(Work to be completed): Where a picture appears, skip it and copy everything else in the listing exactly.

━━ Provided material

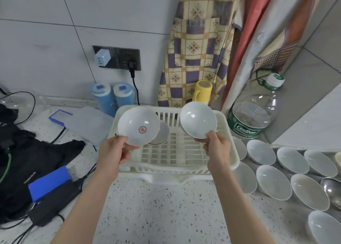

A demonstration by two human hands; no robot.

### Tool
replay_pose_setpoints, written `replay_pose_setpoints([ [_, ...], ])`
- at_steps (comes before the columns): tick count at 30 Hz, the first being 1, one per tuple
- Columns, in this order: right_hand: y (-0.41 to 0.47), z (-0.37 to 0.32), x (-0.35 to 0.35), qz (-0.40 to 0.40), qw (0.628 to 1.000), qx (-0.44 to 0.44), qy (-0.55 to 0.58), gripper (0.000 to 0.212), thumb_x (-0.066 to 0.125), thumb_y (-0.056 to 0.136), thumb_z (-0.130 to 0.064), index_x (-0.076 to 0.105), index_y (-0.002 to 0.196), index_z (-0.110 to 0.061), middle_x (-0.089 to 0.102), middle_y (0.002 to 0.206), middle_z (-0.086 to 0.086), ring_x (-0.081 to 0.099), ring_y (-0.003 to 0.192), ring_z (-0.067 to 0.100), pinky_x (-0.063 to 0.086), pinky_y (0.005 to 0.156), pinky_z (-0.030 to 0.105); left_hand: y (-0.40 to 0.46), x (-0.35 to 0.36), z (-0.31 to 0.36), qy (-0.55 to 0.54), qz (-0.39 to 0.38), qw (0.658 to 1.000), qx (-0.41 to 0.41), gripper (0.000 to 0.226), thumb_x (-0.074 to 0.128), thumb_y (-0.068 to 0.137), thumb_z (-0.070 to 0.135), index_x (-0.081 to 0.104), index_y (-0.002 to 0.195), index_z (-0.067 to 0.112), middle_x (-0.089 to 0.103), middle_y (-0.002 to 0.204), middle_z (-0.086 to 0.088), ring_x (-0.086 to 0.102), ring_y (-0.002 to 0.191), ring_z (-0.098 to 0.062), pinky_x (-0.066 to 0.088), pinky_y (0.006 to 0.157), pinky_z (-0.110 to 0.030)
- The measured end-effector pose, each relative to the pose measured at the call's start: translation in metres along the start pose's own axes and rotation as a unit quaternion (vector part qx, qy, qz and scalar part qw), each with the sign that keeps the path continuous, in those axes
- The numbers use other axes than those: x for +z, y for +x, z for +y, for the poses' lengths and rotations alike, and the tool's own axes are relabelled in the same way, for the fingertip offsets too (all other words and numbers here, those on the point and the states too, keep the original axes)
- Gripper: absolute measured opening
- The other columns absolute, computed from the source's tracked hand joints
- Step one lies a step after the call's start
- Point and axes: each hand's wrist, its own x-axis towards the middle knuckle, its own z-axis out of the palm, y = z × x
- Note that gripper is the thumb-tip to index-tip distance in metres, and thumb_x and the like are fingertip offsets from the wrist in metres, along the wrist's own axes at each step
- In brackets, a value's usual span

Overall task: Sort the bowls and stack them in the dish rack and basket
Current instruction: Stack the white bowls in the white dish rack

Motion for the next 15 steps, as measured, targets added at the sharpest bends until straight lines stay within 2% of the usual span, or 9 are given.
replay_pose_setpoints([
  [4,0.017,0.014,0.037,-0.029,0.999,0.013,-0.042,0.019,0.05,0.084,-0.014,0.068,0.08,-0.008,0.072,0.063,0.011,0.038,0.04,0.003,0.035,0.041,0.017,0.028,0.005,0.001,-0.063,0.017,0.998,-0.011,0.016,0.051,0.09,0.013,0.063,0.09,0.003,0.076,0.076,-0.017,0.032,0.035,-0.01,0.025,0.034,-0.017],
  [8,0.036,0.027,0.062,-0.048,0.994,0.014,-0.097,0.027,0.05,0.085,-0.013,0.067,0.066,-0.014,0.071,0.06,0.01,0.045,0.048,0.006,0.037,0.051,0.025,0.056,0.014,0.006,-0.114,0.043,0.992,-0.021,0.015,0.052,0.089,0.015,0.061,0.086,0.003,0.074,0.067,-0.016,0.032,0.034,-0.011,0.024,0.033,-0.017],
  [13,0.054,0.04,0.085,-0.09,0.979,-0.017,-0.182,0.028,0.047,0.086,-0.009,0.063,0.066,-0.001,0.066,0.056,0.008,0.048,0.039,-0.002,0.038,0.046,0.016,0.075,0.026,0.003,-0.122,0.035,0.991,-0.036,0.019,0.052,0.09,0.017,0.062,0.079,0.004,0.074,0.07,-0.018,0.034,0.035,-0.01,0.024,0.034,-0.017],
  [15,0.059,0.046,0.09,-0.108,0.973,-0.02,-0.204,0.028,0.047,0.087,-0.01,0.062,0.066,-0.001,0.065,0.052,0.002,0.049,0.044,0.001,0.038,0.05,0.021,0.078,0.027,-0.003,-0.128,0.028,0.991,-0.041,0.02,0.052,0.09,0.016,0.063,0.078,0.005,0.074,0.071,-0.018,0.034,0.035,-0.01,0.024,0.034,-0.018],
])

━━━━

(Answer to this exercise):
A demonstration by two human hands; no robot.

### Tool
replay_pose_setpoints, written `replay_pose_setpoints([ [_, ...], ])`
- at_steps (comes before the columns): tick count at 30 Hz, the first being 1, one per tuple
- Columns, in this order: right_hand: y (-0.41 to 0.47), z (-0.37 to 0.32), x (-0.35 to 0.35), qz (-0.40 to 0.40), qw (0.628 to 1.000), qx (-0.44 to 0.44), qy (-0.55 to 0.58), gripper (0.000 to 0.212), thumb_x (-0.066 to 0.125), thumb_y (-0.056 to 0.136), thumb_z (-0.130 to 0.064), index_x (-0.076 to 0.105), index_y (-0.002 to 0.196), index_z (-0.110 to 0.061), middle_x (-0.089 to 0.102), middle_y (0.002 to 0.206), middle_z (-0.086 to 0.086), ring_x (-0.081 to 0.099), ring_y (-0.003 to 0.192), ring_z (-0.067 to 0.100), pinky_x (-0.063 to 0.086), pinky_y (0.005 to 0.156), pinky_z (-0.030 to 0.105); left_hand: y (-0.40 to 0.46), x (-0.35 to 0.36), z (-0.31 to 0.36), qy (-0.55 to 0.54), qz (-0.39 to 0.38), qw (0.658 to 1.000), qx (-0.41 to 0.41), gripper (0.000 to 0.226), thumb_x (-0.074 to 0.128), thumb_y (-0.068 to 0.137), thumb_z (-0.070 to 0.135), index_x (-0.081 to 0.104), index_y (-0.002 to 0.195), index_z (-0.067 to 0.112), middle_x (-0.089 to 0.103), middle_y (-0.002 to 0.204), middle_z (-0.086 to 0.088), ring_x (-0.086 to 0.102), ring_y (-0.002 to 0.191), ring_z (-0.098 to 0.062), pinky_x (-0.066 to 0.088), pinky_y (0.006 to 0.157), pinky_z (-0.110 to 0.030)
- The measured end-effector pose, each relative to the pose measured at the call's start: translation in metres along the start pose's own axes and rotation as a unit quaternion (vector part qx, qy, qz and scalar part qw), each with the sign that keeps the path continuous, in those axes
- The numbers use other axes than those: x for +z, y for +x, z for +y, for the poses' lengths and rotations alike, and the tool's own axes are relabelled in the same way, for the fingertip offsets too (all other words and numbers here, those on the point and the states too, keep the original axes)
- Gripper: absolute measured opening
- The other columns absolute, computed from the source's tracked hand joints
- Step one lies a step after the call's start
- Point and axes: each hand's wrist, its own x-axis towards the middle knuckle, its own z-axis out of the palm, y = z × x
- Note that gripper is the thumb-tip to index-tip distance in metres, and thumb_x and the like are fingertip offsets from the wrist in metres, along the wrist's own axes at each step
- In brackets, a value's usual span

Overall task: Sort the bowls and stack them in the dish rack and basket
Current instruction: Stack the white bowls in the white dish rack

Motion for the next 15 steps, as measured, targets added at the sharpest bends until straight lines stay within 2% of the usual span, or 9 are given.
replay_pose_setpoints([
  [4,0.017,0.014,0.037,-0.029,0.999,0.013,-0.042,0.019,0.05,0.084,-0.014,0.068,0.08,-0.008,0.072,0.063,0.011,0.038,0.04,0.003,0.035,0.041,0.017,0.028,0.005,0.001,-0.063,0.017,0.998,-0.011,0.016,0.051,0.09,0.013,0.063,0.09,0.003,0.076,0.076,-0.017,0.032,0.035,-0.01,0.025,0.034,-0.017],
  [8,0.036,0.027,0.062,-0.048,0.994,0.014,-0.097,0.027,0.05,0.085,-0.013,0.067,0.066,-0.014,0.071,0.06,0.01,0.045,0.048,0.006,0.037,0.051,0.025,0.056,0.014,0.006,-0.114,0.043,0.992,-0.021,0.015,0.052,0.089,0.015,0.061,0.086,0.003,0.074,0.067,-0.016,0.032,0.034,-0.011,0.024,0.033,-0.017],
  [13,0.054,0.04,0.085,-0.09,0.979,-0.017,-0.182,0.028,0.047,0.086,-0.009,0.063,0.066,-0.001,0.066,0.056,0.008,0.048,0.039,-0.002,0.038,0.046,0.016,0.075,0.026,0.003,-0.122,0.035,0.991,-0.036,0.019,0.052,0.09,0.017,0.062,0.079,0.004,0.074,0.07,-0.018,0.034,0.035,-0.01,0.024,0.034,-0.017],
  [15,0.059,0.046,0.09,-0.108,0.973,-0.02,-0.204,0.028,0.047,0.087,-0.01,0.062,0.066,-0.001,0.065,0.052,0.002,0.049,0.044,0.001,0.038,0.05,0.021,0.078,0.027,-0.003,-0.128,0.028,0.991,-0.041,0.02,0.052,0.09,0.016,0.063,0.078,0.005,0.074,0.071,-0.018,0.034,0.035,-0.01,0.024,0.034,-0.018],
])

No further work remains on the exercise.